Copy out each line of the material that includes the word "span".
....
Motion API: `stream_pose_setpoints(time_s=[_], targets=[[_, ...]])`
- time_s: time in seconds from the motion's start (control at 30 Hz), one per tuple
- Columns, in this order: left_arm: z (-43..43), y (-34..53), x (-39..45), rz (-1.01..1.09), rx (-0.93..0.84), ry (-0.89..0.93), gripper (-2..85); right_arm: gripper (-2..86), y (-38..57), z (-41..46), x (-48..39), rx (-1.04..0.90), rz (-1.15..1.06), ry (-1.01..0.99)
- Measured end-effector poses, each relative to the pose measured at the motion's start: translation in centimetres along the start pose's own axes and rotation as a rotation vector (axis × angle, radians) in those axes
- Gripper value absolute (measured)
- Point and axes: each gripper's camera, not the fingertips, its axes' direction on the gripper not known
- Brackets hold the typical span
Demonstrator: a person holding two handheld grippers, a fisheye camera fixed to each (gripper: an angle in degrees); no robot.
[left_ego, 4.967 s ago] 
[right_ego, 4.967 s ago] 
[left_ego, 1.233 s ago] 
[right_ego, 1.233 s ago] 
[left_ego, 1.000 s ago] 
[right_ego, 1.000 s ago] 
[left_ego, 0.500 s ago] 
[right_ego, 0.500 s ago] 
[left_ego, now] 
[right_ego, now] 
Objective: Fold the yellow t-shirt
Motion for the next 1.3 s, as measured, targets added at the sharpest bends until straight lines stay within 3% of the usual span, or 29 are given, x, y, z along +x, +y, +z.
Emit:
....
Your response:
- Brackets hold the typical span
Motion for the next 1.3 s, as measured, targets added at the sharpest bends until straight lines stay within 3% of the usual span, or 29 are given, x, y, z along +x, +y, +z.

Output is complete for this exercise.